--- Dataset entries ---
_ _ _ _ _ _ _

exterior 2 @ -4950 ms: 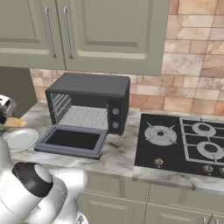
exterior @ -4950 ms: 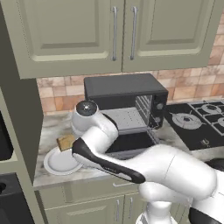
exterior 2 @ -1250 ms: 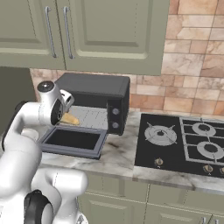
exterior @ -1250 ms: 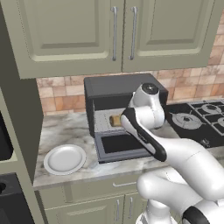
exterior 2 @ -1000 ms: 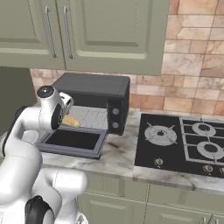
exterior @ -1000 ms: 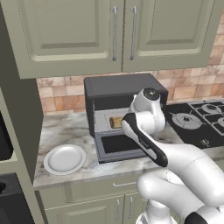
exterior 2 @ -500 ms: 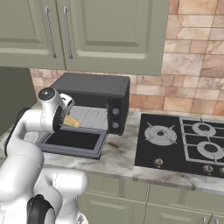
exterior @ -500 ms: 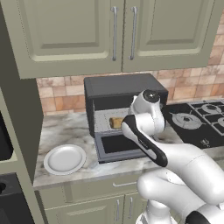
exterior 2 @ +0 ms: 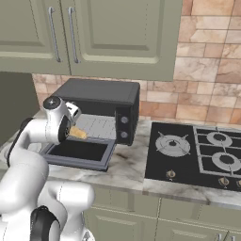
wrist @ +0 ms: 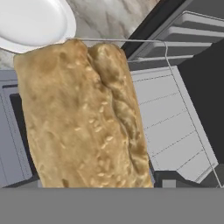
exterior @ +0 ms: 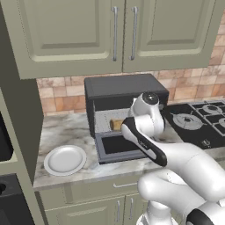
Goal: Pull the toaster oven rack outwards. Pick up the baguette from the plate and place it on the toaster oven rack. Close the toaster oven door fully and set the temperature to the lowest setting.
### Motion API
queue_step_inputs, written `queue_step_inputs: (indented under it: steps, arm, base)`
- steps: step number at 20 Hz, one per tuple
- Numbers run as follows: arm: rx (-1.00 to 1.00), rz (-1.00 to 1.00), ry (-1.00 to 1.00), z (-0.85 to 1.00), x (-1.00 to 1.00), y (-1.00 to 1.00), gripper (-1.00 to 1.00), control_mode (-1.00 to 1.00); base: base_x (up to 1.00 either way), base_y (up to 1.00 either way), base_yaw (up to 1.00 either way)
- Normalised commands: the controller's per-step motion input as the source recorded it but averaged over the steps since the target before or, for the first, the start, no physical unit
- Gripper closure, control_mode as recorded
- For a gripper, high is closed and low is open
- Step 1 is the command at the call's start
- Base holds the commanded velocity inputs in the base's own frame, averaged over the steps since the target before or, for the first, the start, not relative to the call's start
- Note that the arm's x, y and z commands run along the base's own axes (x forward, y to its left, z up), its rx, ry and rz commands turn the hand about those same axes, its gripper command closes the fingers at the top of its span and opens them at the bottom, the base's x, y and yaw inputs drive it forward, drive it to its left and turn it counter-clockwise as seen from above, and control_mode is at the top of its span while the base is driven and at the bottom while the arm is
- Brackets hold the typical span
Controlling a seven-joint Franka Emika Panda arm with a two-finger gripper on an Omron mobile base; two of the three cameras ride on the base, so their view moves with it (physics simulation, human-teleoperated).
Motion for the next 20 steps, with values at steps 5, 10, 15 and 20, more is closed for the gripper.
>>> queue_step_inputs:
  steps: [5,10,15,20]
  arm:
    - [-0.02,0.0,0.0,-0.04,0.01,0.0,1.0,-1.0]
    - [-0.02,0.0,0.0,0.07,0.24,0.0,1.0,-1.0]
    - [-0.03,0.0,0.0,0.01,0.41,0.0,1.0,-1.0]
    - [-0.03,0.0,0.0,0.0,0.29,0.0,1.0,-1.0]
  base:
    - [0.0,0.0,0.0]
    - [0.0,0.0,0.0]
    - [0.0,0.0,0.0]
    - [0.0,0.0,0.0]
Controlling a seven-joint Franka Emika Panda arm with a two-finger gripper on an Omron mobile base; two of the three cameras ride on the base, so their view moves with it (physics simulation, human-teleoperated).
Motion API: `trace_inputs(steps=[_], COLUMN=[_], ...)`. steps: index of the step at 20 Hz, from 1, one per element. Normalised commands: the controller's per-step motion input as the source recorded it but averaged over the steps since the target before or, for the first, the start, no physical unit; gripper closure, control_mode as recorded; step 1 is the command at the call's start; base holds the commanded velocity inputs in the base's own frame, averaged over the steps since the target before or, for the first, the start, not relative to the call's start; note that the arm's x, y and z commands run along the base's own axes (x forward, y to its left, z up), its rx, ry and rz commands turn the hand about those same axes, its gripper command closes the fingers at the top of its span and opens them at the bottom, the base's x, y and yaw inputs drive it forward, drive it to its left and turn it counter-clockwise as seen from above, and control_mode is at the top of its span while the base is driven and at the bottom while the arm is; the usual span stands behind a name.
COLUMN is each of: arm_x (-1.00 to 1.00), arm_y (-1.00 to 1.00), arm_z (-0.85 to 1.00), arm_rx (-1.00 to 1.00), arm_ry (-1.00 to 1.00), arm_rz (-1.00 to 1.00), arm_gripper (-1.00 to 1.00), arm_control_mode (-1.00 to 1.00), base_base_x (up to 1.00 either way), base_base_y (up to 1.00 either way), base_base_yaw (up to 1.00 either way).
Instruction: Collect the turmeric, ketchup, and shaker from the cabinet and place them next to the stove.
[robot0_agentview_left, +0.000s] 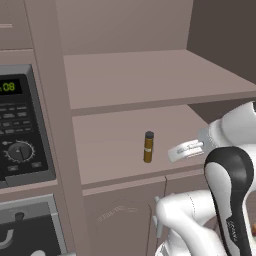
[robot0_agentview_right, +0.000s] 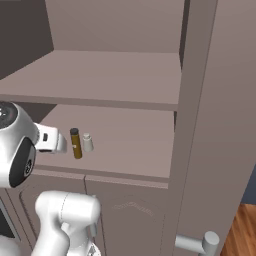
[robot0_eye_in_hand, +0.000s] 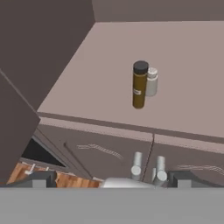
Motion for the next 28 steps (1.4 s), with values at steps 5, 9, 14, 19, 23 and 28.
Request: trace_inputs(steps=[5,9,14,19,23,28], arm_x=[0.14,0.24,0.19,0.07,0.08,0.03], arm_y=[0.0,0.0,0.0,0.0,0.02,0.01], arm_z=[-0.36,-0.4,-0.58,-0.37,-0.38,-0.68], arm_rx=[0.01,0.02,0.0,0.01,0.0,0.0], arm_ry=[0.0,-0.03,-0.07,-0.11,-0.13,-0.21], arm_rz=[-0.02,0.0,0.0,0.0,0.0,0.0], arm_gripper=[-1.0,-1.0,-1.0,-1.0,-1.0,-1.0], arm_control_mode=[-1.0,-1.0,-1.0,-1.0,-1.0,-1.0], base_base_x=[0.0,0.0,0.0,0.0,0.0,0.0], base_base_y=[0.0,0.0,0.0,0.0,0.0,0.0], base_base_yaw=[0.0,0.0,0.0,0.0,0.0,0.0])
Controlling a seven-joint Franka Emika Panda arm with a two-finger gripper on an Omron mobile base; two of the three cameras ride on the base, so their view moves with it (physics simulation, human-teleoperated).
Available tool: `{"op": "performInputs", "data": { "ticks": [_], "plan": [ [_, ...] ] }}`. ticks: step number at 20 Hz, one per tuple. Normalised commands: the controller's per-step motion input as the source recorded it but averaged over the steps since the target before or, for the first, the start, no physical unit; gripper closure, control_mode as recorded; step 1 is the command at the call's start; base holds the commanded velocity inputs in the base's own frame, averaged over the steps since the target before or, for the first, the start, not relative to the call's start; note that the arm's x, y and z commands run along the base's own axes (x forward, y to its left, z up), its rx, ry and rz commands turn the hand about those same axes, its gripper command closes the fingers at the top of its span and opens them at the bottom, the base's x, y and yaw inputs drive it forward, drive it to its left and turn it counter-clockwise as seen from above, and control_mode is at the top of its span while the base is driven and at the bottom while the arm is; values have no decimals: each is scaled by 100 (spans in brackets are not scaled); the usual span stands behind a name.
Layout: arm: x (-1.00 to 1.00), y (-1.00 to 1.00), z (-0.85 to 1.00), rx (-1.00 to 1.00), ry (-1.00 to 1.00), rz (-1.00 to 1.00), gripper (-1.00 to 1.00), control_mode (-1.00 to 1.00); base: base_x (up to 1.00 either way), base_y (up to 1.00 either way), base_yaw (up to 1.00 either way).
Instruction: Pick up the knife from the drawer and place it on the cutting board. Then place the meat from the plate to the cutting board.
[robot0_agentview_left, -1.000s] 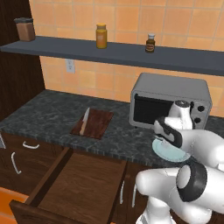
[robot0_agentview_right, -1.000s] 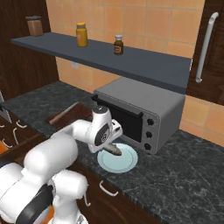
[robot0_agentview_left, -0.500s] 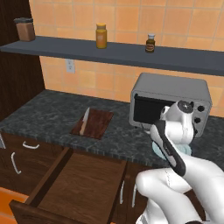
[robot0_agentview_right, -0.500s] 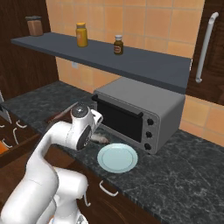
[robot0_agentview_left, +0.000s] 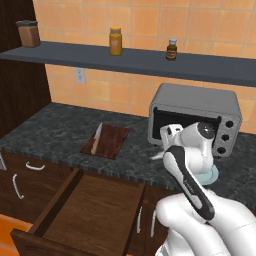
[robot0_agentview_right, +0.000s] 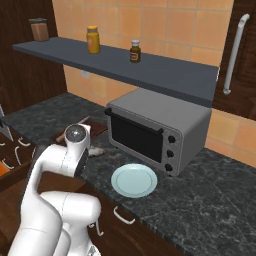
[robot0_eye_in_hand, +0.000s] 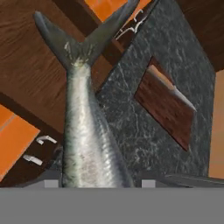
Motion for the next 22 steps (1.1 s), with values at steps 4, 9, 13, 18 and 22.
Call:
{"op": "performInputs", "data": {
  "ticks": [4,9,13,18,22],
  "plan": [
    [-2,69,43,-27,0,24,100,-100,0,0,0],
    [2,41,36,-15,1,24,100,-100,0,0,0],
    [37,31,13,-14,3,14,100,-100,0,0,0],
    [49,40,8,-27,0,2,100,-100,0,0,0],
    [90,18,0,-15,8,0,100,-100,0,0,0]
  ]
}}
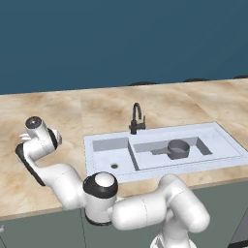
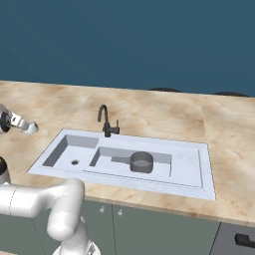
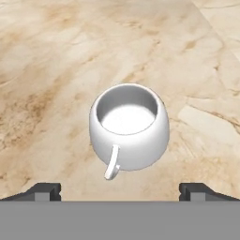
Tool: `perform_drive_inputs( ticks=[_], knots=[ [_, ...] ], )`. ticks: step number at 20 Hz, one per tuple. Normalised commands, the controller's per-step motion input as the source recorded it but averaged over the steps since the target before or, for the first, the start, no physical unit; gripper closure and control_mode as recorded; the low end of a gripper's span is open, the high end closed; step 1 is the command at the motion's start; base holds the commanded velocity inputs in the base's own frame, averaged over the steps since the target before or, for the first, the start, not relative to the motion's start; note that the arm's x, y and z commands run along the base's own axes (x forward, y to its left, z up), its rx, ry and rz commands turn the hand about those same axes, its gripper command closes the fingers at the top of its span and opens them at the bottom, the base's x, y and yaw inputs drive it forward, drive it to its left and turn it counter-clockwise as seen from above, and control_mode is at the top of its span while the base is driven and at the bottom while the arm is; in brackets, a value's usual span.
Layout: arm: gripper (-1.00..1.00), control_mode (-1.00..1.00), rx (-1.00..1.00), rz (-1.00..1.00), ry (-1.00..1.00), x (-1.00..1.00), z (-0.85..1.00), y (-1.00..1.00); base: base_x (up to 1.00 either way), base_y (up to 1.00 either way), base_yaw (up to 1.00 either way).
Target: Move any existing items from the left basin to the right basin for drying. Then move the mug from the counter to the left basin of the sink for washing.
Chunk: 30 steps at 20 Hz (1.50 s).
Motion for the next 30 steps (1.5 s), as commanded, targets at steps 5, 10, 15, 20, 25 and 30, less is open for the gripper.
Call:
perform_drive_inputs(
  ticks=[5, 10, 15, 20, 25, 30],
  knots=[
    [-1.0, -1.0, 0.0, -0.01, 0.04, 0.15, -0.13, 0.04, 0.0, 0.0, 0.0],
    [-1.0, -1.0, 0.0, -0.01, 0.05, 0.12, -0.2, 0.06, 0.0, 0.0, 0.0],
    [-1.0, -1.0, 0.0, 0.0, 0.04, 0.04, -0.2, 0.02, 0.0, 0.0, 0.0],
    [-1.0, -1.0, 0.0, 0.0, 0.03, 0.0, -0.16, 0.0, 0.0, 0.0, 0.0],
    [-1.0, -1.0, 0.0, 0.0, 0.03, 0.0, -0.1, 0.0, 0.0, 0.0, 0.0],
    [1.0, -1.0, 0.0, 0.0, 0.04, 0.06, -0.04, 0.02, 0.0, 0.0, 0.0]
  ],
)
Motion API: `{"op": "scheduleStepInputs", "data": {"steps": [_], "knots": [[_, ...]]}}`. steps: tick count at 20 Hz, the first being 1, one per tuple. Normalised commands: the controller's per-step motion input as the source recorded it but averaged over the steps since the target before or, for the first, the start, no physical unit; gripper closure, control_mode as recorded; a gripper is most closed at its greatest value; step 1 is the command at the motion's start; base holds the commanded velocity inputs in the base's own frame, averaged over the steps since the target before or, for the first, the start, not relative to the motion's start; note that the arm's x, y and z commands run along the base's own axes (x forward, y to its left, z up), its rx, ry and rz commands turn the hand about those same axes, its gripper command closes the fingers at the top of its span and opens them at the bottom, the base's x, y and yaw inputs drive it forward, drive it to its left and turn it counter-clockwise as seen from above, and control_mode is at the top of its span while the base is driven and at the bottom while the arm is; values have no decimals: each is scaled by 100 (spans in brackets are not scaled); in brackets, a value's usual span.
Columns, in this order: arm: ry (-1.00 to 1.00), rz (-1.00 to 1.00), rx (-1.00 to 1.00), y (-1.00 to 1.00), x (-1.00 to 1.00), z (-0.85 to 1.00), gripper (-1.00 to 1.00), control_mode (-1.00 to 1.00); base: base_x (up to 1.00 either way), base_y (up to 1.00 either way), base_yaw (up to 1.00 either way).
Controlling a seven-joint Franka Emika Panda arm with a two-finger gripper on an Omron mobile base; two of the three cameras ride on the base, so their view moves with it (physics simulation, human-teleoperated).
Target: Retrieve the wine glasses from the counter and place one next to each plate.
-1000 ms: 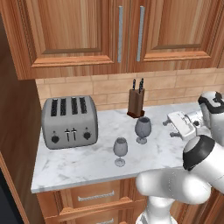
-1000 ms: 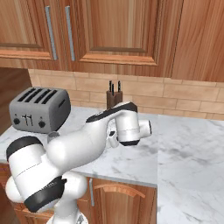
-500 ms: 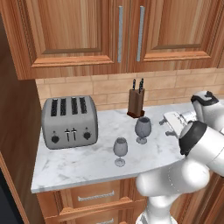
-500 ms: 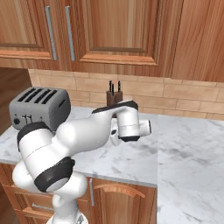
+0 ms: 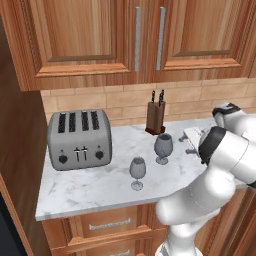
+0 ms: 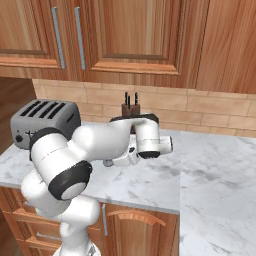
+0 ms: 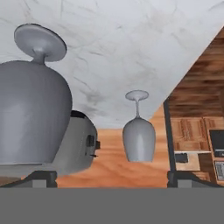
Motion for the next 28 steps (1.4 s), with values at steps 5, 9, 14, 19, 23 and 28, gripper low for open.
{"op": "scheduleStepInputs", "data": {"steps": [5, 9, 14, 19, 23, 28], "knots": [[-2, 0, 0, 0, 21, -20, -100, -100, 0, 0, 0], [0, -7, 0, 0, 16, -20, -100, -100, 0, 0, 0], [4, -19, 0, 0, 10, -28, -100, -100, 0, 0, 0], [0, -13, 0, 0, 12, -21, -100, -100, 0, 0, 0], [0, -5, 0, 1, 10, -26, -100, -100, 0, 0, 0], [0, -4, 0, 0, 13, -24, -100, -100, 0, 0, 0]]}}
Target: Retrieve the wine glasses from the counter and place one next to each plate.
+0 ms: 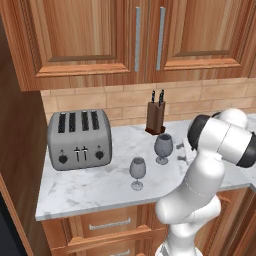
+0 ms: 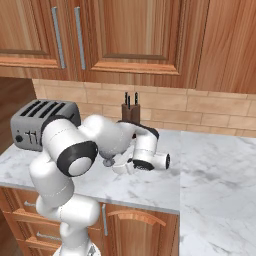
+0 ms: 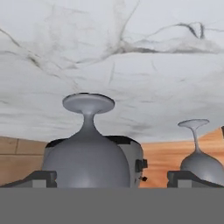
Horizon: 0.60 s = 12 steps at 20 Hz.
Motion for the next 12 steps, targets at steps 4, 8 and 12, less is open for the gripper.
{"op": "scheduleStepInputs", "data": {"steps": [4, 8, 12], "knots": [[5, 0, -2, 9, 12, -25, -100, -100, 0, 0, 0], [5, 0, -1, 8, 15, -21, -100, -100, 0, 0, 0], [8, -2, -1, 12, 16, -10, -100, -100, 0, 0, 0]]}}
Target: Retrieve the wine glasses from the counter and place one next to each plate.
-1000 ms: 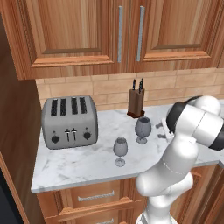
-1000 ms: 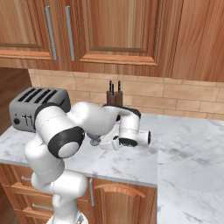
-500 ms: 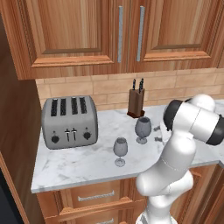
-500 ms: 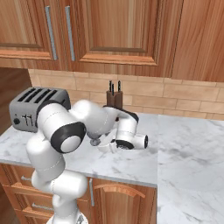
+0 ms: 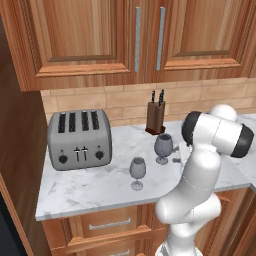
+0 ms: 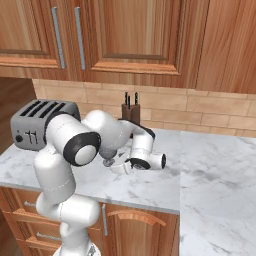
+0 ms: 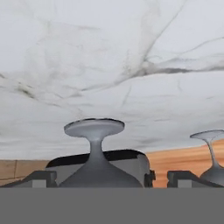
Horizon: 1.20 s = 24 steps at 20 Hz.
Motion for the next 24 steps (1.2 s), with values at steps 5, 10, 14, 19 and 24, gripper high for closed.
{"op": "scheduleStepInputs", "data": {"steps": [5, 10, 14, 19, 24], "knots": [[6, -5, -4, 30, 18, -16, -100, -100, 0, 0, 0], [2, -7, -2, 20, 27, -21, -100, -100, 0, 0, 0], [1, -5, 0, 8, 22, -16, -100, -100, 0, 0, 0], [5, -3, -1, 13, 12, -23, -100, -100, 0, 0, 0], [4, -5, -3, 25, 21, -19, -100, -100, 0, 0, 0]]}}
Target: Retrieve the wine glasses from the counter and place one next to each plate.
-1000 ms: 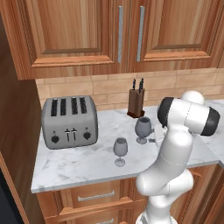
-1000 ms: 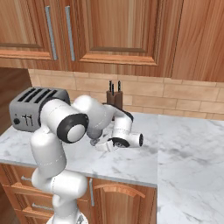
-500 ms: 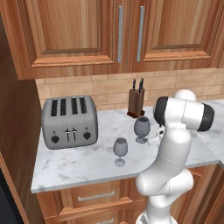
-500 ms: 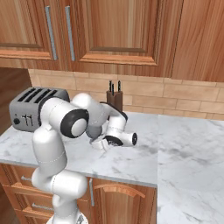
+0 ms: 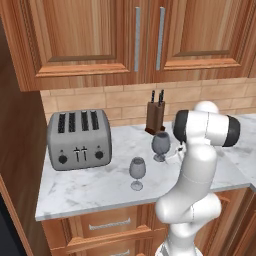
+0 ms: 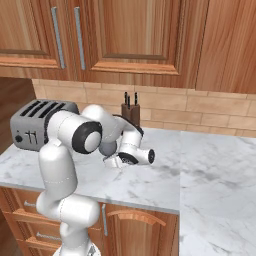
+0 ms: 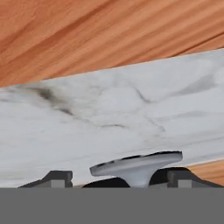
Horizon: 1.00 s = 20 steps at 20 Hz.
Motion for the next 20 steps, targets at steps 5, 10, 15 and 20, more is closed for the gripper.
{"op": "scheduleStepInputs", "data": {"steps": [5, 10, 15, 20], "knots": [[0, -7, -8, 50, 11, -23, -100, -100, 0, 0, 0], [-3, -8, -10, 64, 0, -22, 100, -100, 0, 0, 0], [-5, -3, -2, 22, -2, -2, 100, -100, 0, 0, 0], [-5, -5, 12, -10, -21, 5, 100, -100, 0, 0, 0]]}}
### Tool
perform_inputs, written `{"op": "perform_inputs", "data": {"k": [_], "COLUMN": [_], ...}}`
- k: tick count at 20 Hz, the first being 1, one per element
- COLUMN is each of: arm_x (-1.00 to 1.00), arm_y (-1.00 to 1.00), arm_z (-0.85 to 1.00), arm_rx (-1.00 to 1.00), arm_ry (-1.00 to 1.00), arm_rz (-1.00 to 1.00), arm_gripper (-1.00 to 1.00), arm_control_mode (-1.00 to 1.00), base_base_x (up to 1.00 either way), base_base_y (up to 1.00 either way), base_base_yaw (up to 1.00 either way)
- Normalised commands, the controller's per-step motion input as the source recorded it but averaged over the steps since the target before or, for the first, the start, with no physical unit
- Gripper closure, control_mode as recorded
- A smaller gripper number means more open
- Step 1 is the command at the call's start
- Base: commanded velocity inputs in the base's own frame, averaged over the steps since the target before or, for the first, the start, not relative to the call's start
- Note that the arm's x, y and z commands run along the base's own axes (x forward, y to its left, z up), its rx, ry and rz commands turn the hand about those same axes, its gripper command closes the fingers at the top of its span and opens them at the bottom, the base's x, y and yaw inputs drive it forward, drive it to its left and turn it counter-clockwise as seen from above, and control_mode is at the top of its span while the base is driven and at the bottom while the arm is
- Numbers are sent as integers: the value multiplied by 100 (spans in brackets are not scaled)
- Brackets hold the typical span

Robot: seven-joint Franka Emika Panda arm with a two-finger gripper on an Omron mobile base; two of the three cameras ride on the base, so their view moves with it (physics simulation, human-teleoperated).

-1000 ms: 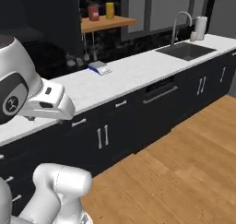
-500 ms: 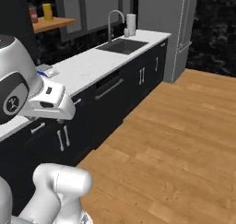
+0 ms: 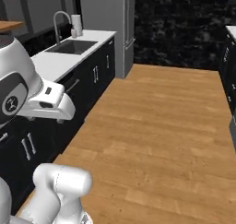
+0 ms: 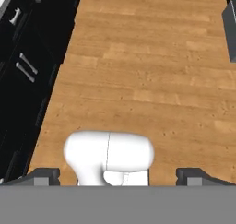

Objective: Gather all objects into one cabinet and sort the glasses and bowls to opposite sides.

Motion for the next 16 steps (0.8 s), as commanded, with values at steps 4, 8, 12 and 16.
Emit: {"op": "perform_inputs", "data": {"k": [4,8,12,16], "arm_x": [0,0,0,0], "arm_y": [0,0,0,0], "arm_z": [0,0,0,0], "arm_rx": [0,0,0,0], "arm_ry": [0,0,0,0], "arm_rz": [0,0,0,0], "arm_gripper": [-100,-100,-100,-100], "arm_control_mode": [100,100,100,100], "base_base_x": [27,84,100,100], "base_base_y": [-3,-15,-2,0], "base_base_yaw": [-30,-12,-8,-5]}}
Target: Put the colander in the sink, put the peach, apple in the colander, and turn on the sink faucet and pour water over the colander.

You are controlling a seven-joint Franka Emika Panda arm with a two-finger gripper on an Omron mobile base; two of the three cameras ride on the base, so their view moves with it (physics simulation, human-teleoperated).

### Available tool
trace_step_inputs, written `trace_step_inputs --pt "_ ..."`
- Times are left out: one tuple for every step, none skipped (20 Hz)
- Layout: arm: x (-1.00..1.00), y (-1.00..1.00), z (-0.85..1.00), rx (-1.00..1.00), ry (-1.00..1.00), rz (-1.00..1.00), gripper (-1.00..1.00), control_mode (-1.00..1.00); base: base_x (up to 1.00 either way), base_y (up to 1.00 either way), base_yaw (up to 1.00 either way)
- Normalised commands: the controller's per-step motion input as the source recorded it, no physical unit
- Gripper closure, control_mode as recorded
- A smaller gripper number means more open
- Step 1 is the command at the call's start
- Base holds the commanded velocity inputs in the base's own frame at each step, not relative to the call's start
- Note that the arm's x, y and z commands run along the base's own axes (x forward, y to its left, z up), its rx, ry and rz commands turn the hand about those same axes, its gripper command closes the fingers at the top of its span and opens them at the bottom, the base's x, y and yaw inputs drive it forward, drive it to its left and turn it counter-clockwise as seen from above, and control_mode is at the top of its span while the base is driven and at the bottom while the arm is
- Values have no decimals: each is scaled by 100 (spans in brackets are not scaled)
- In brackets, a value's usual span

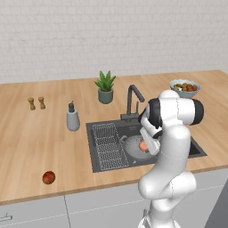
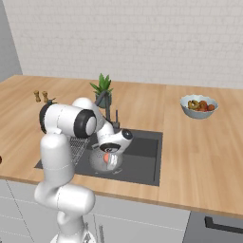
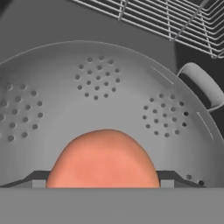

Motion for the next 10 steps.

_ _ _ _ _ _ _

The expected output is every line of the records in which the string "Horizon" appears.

--- Answer to the exercise ---
Horizon: 0.60 s = 12 steps at 20 Hz.
Horizon: 1.20 s = 24 steps at 20 Hz.
Horizon: 1.00 s = 20 steps at 20 Hz.

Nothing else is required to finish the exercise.